A frank niacin deficiency causes pellagra, a condition that affects the
skin and GI tract (diarrhea, nausea, vomiting and swollen tongue) and
nervous system, (headache, depression, impaired memory, hallucinations
and dementia). Niacinamide (nicotinamide) is the biologically active form
of niacin. It is the preferred form of supplementation because it lacks
the flushing effects of niacin. However, the flushing action may be necessary
for its action of lowering cholesterol.
In the mid-1950s, research showed that that high doses of niacin (as
nicotinic acid) could lower cholesterol levels by a still-unknown mechanism.

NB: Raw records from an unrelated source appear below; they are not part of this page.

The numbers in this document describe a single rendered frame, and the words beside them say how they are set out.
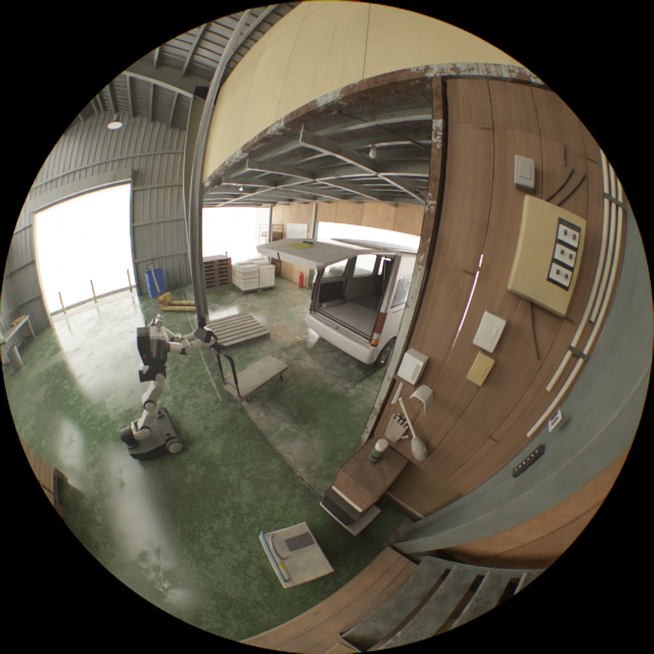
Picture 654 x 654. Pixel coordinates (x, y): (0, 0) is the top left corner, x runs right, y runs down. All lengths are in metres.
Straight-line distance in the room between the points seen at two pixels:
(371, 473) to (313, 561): 0.70
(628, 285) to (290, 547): 1.97
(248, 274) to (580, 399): 6.31
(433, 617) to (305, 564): 1.05
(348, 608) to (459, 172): 2.62
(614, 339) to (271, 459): 2.54
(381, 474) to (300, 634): 1.57
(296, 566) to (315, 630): 0.83
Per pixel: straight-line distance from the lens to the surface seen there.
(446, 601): 2.01
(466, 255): 0.84
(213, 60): 5.44
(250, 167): 2.68
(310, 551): 1.51
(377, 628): 2.06
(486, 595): 1.98
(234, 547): 2.11
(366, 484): 1.29
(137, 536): 2.53
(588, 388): 1.03
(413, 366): 0.92
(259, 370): 2.87
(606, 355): 1.01
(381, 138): 1.96
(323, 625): 2.11
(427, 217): 0.87
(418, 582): 2.08
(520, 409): 1.00
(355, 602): 2.08
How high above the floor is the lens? 2.04
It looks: 27 degrees down
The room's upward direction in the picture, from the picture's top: 7 degrees clockwise
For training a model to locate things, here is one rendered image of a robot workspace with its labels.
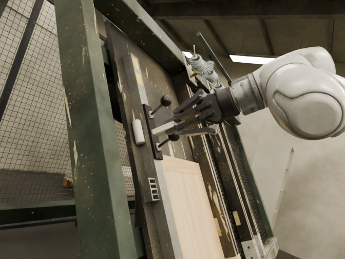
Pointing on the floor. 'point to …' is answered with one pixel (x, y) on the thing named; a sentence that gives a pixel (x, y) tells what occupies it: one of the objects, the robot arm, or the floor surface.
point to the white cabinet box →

The other form of niacin (nicotinamide or niacinamide) does not provide
a cholesterol-lowering effect, but it may help prevent the development
of childhood diabetes (Type I) in high-risk children. Cholesterol and
triglyceride levels, heart attacks and strokes are all significantly reduced
with niacin therapy (sometimes used alone and sometimes used along with
other drug therapy). Overall, the beneficial use of niacin (nicotinic
acid, but not niacinamide) to prevent or treat elevated blood lipids and
reduce cardiovascular disease risk is well documented. Nicotinic acid
consistently lowers total and LDL (“bad”) cholesterol (by
about 15-20%) and triglycerides (by 10-25%), while increasing levels of
HDL (“good”) cholesterol (by 15-25%). Unfortunately, the amount
of niacin needed to lower cholesterol levels also tends to result in “niacin
intolerance” in 15-40% of people who try it and the unpleasant side
effect of “skin-flushing” (similar to hot flashes).
Dietary Sources: Rich dietary sources of niacin include
many high-protein foods such as meat, chicken, tuna and other fatty fish,
peanuts, pork and milk.
Dosage: The RDA for niacin is only 13-18 mg. The “cholesterol-lowering”

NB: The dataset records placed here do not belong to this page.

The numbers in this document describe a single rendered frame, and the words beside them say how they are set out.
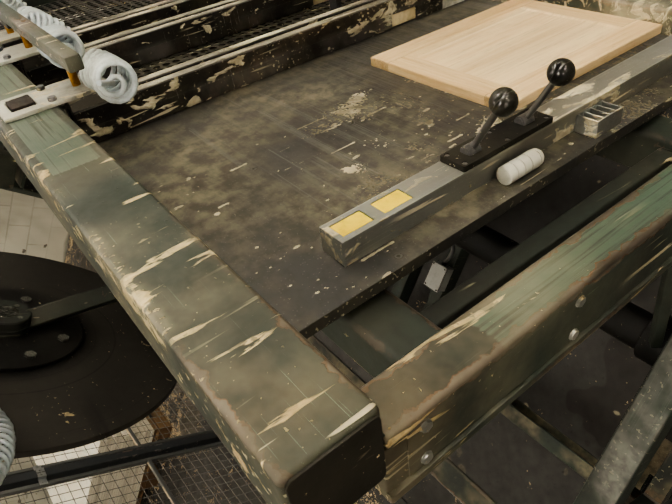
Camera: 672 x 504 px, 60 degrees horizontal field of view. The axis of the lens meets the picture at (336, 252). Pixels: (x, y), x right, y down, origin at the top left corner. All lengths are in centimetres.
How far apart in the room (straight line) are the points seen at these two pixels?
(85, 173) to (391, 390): 54
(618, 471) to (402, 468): 105
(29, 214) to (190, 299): 600
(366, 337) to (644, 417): 94
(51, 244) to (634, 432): 600
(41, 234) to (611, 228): 626
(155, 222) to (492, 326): 41
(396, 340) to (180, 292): 26
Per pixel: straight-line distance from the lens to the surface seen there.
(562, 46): 135
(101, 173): 88
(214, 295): 60
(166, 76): 125
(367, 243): 76
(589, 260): 69
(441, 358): 57
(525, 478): 265
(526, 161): 90
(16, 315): 146
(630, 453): 156
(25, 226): 661
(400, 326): 72
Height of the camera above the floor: 221
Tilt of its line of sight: 44 degrees down
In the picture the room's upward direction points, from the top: 88 degrees counter-clockwise

dose of niacin (as nicotinic acid) is typically in the range of 250-2000mg/day.
Dosing is usually started at the low-end (250mg/day) with increasing doses
of 250mg each week or two until blood lipid levels start to normalize
(or side effects develop).
Side Effects: In the high doses used for controlling
cholesterol levels (anything above 100mg/day), nicotinic acid can cause
skin flushing and itching of the skin as well as headaches and hypotension
(lightheadedness and low blood pressure). The slow-release versions of
niacin supplements for controlling blood lipids have the potential for
causing liver damage (even at “lower” doses of 500mg/day)
– so blood tests to monitor for liver damage are recommended and
slow-release, high-dose niacin supplementation should only be undertaken
on the advice and guidance by a physician.

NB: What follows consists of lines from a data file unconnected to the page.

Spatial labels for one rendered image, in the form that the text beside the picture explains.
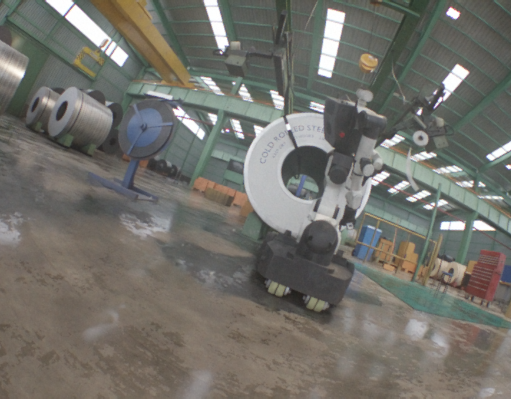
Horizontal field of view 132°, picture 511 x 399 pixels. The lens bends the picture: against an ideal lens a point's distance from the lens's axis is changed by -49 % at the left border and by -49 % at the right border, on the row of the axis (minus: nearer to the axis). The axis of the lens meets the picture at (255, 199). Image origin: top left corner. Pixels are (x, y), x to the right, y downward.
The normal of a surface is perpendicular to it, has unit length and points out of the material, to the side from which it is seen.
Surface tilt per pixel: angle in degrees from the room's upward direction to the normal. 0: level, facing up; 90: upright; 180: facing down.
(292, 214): 90
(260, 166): 90
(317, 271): 90
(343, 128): 123
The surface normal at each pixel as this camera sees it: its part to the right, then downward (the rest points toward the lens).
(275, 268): -0.25, -0.13
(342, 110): 0.07, 0.59

(Source: www.supplementwatch.com)
The following citations present evidence of ongoing research on niacin
for dyslipidemia and migraine and experimental investigation in cancer,
lung disease, and skin disease. Earlier research with nicotinamide for
the treatment of schizophrenia and mental disorders showed evidence of
great therapeutic value. However, there is very little current research
using in this important non-toxic modality. There is some research in
“nicotinic systems in central nervous systems disease.”
Research Overview
1. Dyslipidemia, alone or in combination with statin drugs – hundreds
of studies are evidenced in the literature.
2. Migraine
3. Skin diseases
4. Oral niacin prevents photocarcinogenesis and photoimmunosuppression
in mice.
5. Niacin attenuates acute lung injury induced by lipopolysaccharide in
the hamster.
6. Early onset juvenile diabetes mellitus controlled with nicotinic acid
therapy.
7. Nicotinamide may extend remission phase in insulin-dependent diabetes.
8. Attenuation of amiodarone-induced lung fibrosis and phospholipidosis
in hamsters by taurine and/or niacin treatment.
9. Improved skin flap survival with nicotinic acid and nicotinamide in
rats.
10. Effects of nicotinate ethyl ester treatment on gingival blood circulation
of experimental gingivitis in monkeys.
11. Nicotinic acid in the treatment of chronic circulatory failure in
patients with ischemic heart disease.
12. Nicotinamide is a potent inhibitor of proinflammatory cytokines.
13. Nicotinic treatment for degenerative neuropsychiatric disorders such
as Alzheimer's disease and Parkinson's disease.
14. Nicotinamide in the treatment of schizophrenia.